## BRIEF
Drop every picture, then repeat the records exactly.

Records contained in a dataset
┌────────
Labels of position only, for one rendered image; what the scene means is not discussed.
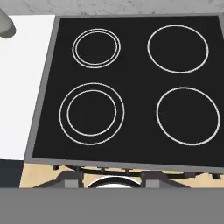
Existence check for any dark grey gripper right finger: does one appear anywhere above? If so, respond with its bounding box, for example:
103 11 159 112
140 171 191 189

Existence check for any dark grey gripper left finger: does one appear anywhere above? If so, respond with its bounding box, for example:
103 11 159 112
34 171 85 189

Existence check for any white and black round thing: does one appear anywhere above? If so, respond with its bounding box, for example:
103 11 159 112
87 175 143 189

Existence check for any dark cupboard front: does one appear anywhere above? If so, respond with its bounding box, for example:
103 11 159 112
0 159 25 189

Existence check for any grey rounded pot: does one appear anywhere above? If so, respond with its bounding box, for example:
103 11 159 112
0 8 17 39

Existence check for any black oven door handle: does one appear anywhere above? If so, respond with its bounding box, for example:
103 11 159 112
68 165 205 179

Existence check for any black hob with grey frame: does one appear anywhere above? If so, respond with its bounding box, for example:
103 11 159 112
23 14 224 177

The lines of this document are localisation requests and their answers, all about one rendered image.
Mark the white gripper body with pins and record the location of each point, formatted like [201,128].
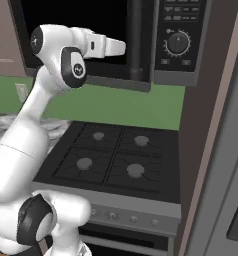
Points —
[115,46]

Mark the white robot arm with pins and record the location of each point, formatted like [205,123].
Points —
[21,156]

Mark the black microwave door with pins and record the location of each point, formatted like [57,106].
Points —
[74,13]

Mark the black microwave oven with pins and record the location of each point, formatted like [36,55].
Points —
[181,36]

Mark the black oven door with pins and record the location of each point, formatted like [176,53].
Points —
[131,238]

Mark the brown tall side panel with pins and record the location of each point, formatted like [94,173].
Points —
[204,110]

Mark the black gas hob stove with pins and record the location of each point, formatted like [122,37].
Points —
[124,156]

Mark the grey stove knob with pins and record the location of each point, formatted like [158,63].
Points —
[112,215]
[93,211]
[154,222]
[133,219]

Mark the grey tall appliance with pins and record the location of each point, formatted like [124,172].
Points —
[227,186]

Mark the white wall socket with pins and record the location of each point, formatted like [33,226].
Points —
[21,92]

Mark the brown wall cupboard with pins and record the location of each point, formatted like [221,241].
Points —
[6,36]
└────────
## REPLY
Labels of position only, for one rendered image; what the scene means is not discussed.
Existence check for any dark grey gripper right finger: does one appear anywhere above? If so, respond with its bounding box, for example:
103 11 159 112
140 171 191 189

Existence check for any dark grey gripper left finger: does one appear anywhere above? If so, respond with its bounding box, for example:
103 11 159 112
34 171 85 189

Existence check for any white and black round thing: does one appear anywhere above? If so, respond with its bounding box, for example:
103 11 159 112
87 175 143 189

Existence check for any dark cupboard front: does one appear anywhere above? If so, respond with its bounding box, for example:
103 11 159 112
0 159 25 189

Existence check for any grey rounded pot: does one appear anywhere above? If so, respond with its bounding box, for example:
103 11 159 112
0 8 17 39

Existence check for any black oven door handle: does one appear anywhere above? If so, respond with its bounding box, for example:
103 11 159 112
68 165 205 179

Existence check for any black hob with grey frame: does one appear anywhere above? If so, respond with its bounding box, for example:
103 11 159 112
23 14 224 177

The lines of this document are localisation requests and their answers, all about one rendered image.
Mark the white gripper body with pins and record the location of each point, formatted like [201,128].
Points —
[115,46]

Mark the white robot arm with pins and record the location of each point, formatted like [205,123].
Points —
[21,156]

Mark the black microwave door with pins and record the location of each point, formatted like [57,106].
Points —
[74,13]

Mark the black microwave oven with pins and record the location of each point, formatted like [36,55].
Points —
[181,36]

Mark the black oven door with pins and record the location of each point, formatted like [176,53].
Points —
[131,238]

Mark the brown tall side panel with pins and record the location of each point, formatted like [94,173].
Points —
[204,110]

Mark the black gas hob stove with pins and record the location of each point, formatted like [122,37].
Points —
[124,156]

Mark the grey stove knob with pins and record the location of each point, formatted like [158,63].
Points —
[112,215]
[93,211]
[154,222]
[133,219]

Mark the grey tall appliance with pins and record the location of each point, formatted like [124,172].
Points —
[227,186]

Mark the white wall socket with pins and record the location of each point, formatted like [33,226].
Points —
[21,92]

Mark the brown wall cupboard with pins and record the location of each point, formatted like [221,241].
Points —
[6,36]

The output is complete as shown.